● WORK INSTRUCTION
Read the lines below, and copy any that contain the string "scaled".

───── RECORDS SHOWN ─────

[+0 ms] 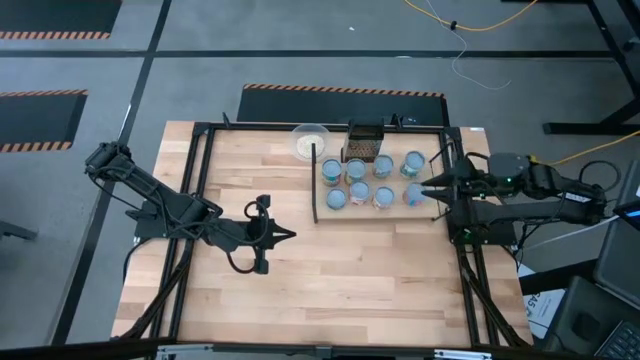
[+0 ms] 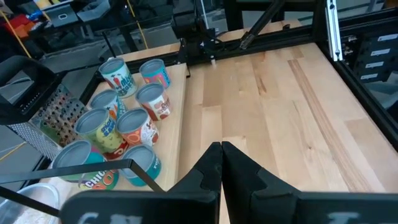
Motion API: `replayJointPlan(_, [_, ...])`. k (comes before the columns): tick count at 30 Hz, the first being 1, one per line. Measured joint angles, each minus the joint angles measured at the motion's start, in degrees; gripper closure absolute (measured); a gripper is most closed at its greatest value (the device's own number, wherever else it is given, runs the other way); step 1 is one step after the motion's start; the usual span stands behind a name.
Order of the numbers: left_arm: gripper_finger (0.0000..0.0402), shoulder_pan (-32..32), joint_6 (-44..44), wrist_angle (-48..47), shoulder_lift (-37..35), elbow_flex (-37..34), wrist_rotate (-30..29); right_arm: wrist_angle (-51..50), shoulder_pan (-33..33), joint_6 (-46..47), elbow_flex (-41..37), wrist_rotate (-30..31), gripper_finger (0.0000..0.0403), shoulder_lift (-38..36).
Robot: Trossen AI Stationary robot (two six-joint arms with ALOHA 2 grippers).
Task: Pick and place cans onto a shelf
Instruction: Return to Home Position
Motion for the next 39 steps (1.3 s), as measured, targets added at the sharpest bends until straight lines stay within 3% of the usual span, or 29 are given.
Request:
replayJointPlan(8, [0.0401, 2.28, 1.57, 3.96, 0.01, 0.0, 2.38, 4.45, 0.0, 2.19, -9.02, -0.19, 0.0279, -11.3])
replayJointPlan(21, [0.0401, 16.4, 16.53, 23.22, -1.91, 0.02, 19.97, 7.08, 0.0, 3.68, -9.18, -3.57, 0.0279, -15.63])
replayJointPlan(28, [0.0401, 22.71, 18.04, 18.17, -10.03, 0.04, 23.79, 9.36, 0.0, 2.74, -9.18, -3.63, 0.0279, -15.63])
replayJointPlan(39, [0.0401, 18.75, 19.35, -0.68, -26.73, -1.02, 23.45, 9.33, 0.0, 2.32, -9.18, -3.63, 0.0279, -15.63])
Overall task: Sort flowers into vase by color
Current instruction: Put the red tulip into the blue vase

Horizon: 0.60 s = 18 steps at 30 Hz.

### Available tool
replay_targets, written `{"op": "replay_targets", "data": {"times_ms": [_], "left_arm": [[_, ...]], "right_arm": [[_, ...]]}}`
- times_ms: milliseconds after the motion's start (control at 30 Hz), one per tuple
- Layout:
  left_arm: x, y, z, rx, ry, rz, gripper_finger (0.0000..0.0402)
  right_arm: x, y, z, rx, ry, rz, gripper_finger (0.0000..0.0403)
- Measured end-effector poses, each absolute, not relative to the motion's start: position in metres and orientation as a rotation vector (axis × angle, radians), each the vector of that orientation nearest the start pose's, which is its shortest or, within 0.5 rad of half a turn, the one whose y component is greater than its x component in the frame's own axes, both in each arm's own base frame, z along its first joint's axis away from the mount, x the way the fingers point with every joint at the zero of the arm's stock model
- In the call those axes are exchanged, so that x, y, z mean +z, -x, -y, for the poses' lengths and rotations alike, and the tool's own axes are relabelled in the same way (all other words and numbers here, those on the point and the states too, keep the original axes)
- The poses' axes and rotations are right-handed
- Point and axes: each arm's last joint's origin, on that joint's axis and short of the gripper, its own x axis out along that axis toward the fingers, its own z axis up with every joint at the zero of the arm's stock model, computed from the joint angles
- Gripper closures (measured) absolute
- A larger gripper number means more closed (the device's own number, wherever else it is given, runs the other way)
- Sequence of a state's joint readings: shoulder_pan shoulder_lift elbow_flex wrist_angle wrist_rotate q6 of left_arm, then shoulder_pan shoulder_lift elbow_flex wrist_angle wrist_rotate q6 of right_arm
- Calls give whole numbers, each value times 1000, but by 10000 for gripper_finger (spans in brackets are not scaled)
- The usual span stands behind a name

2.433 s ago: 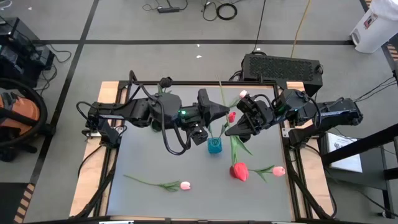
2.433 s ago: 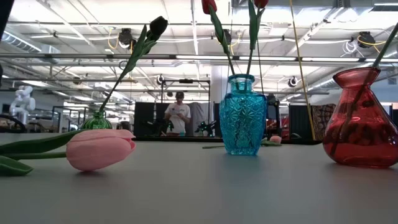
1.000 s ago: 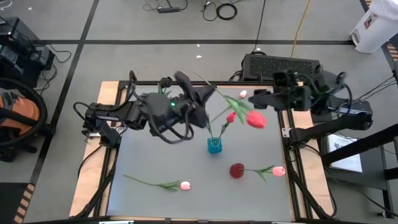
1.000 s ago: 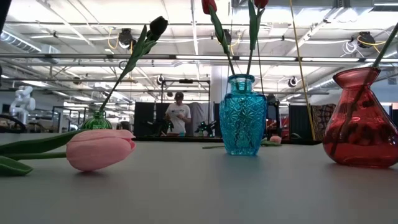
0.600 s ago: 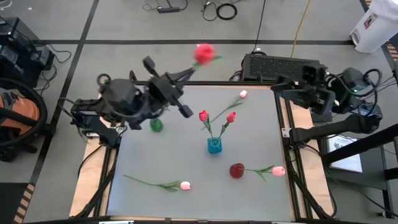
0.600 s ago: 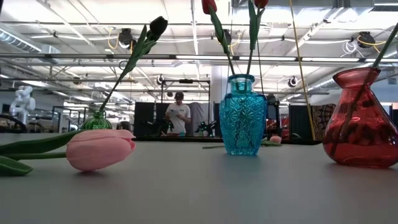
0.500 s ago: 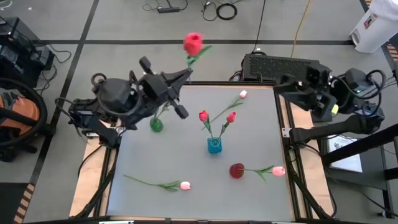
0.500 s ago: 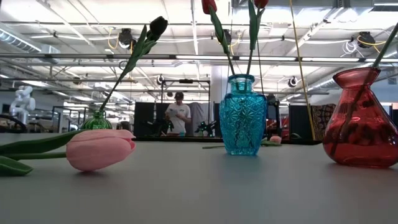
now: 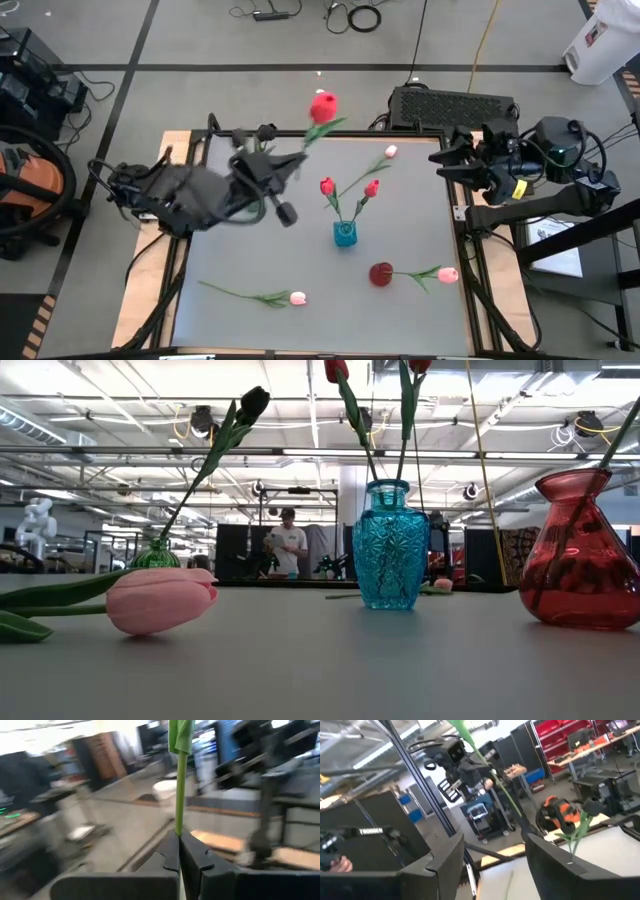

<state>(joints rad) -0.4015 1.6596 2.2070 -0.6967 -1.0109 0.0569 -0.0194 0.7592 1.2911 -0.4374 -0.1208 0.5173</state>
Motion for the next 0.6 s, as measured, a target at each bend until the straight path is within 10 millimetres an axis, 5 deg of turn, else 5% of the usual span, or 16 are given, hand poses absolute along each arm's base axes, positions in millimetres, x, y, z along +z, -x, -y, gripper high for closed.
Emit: {"op": "replay_targets", "data": {"times_ms": [133, 333, 600], "left_arm": [[528, -263, 114, 724, -153, -163, 401], [514, -228, 147, 666, -63, -160, 401], [459, -192, 186, 691, -2, -8, 401]], "right_arm": [[467, -106, -1, 114, -492, 31, 200], [465, -106, 0, 61, -422, 30, 200], [465, -106, 3, -49, -338, 49, 200]]}}
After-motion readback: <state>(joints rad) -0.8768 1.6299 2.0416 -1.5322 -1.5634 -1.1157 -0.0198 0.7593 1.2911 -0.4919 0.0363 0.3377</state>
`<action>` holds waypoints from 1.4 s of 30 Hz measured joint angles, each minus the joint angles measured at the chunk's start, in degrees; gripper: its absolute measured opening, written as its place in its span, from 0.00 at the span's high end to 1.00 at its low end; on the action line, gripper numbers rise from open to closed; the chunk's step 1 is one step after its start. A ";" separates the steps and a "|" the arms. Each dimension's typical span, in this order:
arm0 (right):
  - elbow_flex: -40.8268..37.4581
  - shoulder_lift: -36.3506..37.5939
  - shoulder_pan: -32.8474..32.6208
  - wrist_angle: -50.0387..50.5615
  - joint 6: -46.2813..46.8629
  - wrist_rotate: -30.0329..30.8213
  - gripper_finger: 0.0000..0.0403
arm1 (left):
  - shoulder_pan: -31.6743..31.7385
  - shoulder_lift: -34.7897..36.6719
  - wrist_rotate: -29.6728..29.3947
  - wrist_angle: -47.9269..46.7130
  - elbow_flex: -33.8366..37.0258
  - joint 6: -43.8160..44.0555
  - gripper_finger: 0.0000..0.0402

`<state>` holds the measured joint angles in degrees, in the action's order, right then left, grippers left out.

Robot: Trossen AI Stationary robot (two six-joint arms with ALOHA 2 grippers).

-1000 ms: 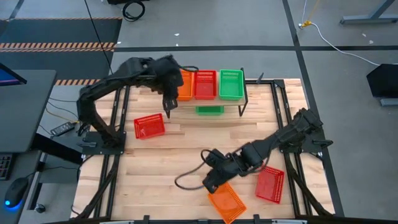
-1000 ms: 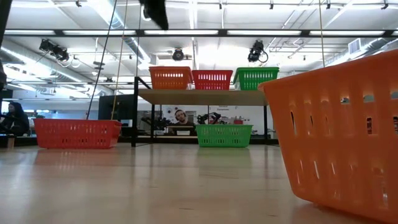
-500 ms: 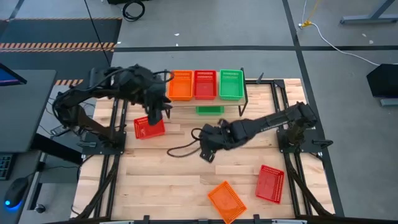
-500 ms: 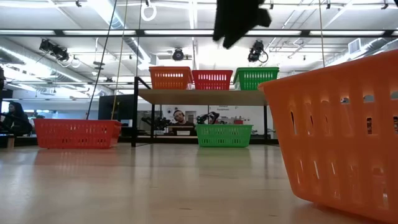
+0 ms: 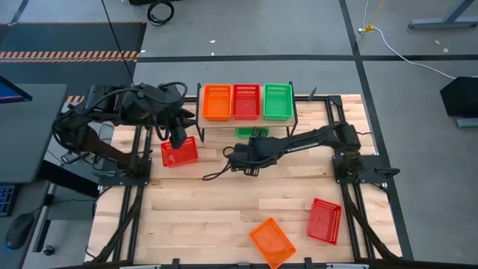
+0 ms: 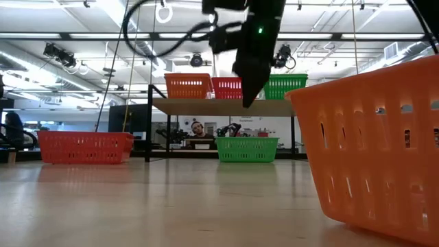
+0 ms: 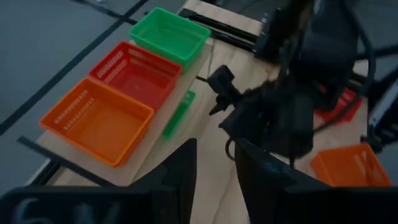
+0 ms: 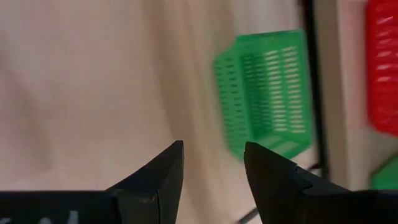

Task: Stack baskets on shelf by color
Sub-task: Stack the green bin on top of the other green bin on the shelf

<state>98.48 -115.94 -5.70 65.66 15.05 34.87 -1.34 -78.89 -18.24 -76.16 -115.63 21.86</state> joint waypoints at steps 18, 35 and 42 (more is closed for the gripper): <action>0.00 -8.17 3.46 -7.40 -2.47 4.06 0.57 | -3.43 -1.20 -4.21 0.08 0.02 16.05 0.71; 0.00 -8.37 9.41 -13.57 -7.32 -7.21 0.56 | -9.22 -1.33 -8.91 -0.35 0.02 19.99 0.71; 0.00 -8.37 9.65 -16.83 -7.48 -7.48 0.50 | -9.92 -1.33 -8.98 -0.85 0.02 19.99 0.71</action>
<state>98.48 -124.31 3.95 48.83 7.57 27.40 -11.27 -80.23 -27.22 -77.01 -115.61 41.85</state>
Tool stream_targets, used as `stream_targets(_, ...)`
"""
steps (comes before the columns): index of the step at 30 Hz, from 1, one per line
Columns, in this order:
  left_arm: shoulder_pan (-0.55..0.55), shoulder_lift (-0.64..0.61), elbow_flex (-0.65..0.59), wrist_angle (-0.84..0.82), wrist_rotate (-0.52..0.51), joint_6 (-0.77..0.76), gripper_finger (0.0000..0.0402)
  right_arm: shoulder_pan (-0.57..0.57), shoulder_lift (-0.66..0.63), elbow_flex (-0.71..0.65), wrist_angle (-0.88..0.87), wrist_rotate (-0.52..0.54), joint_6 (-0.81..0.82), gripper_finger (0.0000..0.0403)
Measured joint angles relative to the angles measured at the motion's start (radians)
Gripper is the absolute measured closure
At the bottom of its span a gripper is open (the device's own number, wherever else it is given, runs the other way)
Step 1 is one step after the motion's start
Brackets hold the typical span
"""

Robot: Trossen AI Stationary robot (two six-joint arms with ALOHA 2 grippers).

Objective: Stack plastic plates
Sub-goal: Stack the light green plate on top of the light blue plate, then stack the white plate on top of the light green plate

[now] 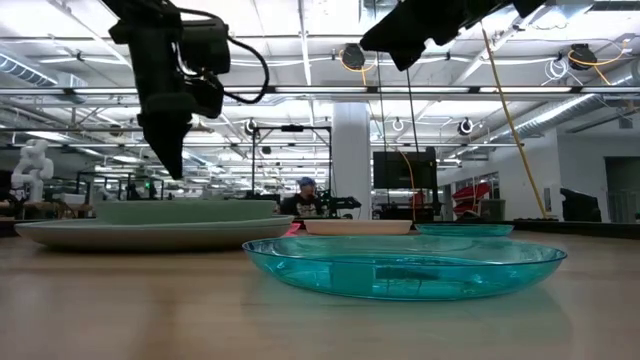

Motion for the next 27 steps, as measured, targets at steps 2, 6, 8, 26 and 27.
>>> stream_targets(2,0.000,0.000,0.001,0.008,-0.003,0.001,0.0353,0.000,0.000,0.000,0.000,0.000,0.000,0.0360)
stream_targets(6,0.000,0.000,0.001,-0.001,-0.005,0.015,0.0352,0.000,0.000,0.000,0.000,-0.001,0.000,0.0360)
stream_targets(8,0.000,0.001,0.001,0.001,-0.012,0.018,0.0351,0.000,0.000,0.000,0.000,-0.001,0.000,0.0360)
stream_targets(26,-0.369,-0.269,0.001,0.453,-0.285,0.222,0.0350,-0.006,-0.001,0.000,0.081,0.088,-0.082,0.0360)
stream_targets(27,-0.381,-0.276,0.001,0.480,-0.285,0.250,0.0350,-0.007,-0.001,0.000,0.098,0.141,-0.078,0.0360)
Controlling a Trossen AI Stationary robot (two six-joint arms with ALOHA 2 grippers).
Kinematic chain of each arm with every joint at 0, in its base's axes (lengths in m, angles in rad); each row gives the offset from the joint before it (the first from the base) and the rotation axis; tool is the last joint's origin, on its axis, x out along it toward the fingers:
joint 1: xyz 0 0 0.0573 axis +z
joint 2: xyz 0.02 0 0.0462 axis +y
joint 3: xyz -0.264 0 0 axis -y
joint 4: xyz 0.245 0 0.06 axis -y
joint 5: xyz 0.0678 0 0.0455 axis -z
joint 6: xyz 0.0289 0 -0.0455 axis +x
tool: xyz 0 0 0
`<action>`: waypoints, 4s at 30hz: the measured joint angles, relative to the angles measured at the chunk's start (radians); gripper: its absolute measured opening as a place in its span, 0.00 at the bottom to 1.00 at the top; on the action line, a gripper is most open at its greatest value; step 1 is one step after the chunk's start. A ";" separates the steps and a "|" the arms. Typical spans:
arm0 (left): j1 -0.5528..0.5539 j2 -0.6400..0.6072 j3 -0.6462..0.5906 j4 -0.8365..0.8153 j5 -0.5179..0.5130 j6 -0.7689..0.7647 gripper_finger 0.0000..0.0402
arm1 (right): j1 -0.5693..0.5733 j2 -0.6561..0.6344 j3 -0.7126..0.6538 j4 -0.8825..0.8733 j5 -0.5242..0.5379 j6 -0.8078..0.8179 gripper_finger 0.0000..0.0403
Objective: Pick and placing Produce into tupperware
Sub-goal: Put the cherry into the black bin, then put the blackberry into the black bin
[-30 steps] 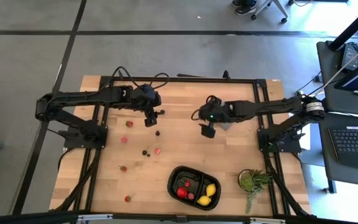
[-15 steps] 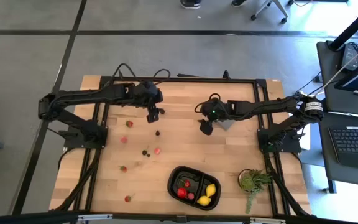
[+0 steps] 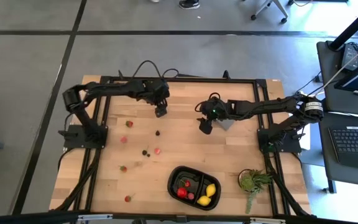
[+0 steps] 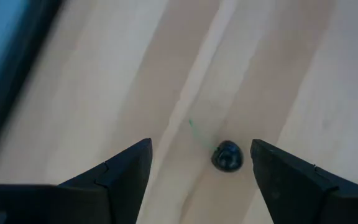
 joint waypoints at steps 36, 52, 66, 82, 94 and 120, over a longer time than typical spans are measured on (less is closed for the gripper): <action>-0.045 0.193 0.000 0.026 0.004 -0.203 0.51 | 0.000 0.000 0.000 -0.002 0.000 -0.003 0.60; -0.071 0.165 -0.001 -0.012 0.103 -0.130 0.26 | 0.000 0.000 0.000 -0.003 0.000 0.003 0.60; -0.347 -0.080 0.001 0.148 0.543 -0.127 0.26 | 0.000 0.000 0.000 -0.005 0.000 0.003 0.60; -0.702 0.061 0.000 0.430 0.383 -0.018 0.28 | 0.005 0.000 0.001 -0.003 -0.002 0.042 0.60; -0.728 0.195 0.000 0.478 0.375 -0.051 0.30 | 0.033 0.000 0.001 -0.003 -0.005 0.053 0.60; -0.544 -0.220 0.002 -0.094 0.006 -0.261 0.57 | 0.034 0.000 0.001 -0.003 -0.005 0.049 0.60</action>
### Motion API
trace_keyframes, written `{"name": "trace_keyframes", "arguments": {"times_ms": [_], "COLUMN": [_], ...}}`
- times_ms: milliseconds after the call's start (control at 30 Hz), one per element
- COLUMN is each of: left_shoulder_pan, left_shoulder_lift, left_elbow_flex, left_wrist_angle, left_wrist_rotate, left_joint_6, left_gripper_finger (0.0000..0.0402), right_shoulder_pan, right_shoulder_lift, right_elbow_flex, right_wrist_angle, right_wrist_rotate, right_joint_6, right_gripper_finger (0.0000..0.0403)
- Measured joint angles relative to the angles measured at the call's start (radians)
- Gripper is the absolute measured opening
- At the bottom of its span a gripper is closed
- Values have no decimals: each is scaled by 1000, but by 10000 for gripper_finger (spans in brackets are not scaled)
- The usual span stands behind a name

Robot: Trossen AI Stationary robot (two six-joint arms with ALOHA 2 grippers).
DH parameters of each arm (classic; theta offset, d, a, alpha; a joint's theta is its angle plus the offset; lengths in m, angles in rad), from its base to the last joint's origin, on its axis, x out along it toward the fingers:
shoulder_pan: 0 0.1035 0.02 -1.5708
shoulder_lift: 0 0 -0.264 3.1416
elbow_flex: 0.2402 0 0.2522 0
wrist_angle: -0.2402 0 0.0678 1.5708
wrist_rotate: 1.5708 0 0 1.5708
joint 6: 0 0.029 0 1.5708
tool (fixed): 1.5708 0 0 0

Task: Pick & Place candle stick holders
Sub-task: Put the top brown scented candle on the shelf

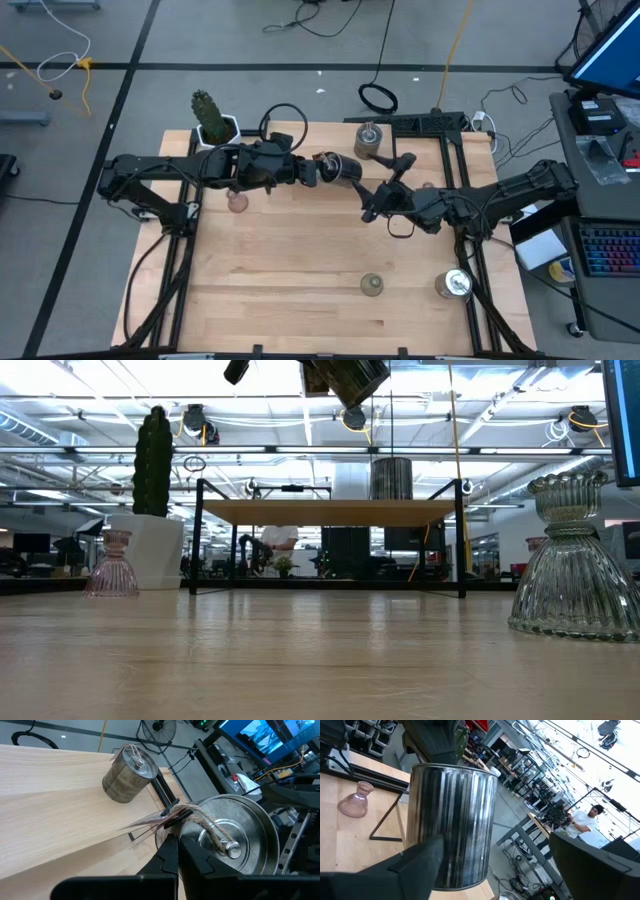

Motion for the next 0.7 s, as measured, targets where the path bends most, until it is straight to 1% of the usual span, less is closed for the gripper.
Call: {"name": "trace_keyframes", "arguments": {"times_ms": [133, 333, 533, 600, 700], "left_shoulder_pan": [0, 0, 0, 0, 0], "left_shoulder_lift": [0, 0, 0, 0, 0], "left_elbow_flex": [0, 0, 0, 0, 0], "left_wrist_angle": [0, 0, 2, 5, 5], "left_wrist_rotate": [0, 0, 0, 0, 0], "left_joint_6": [0, -2, -1, 2, 5], "left_gripper_finger": [0, 0, 0, 0, 0], "right_shoulder_pan": [0, 0, 2, 8, 18], "right_shoulder_lift": [0, 0, 0, 0, 0], "right_elbow_flex": [0, 0, 0, 0, 0], "right_wrist_angle": [-6, -16, -22, -23, -27], "right_wrist_rotate": [21, 15, -157, -187, -187], "right_joint_6": [0, 3, 33, 39, 43], "right_gripper_finger": [394, 399, 399, 398, 397]}}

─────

● SOLUTION FOR THIS EXERCISE
- Calls give whole numbers, each value times 1000, but by 10000 for gripper_finger (spans in brackets are not scaled)
- Values have no decimals: each is scaled by 1000, but by 10000 for gripper_finger (spans in brackets are not scaled)

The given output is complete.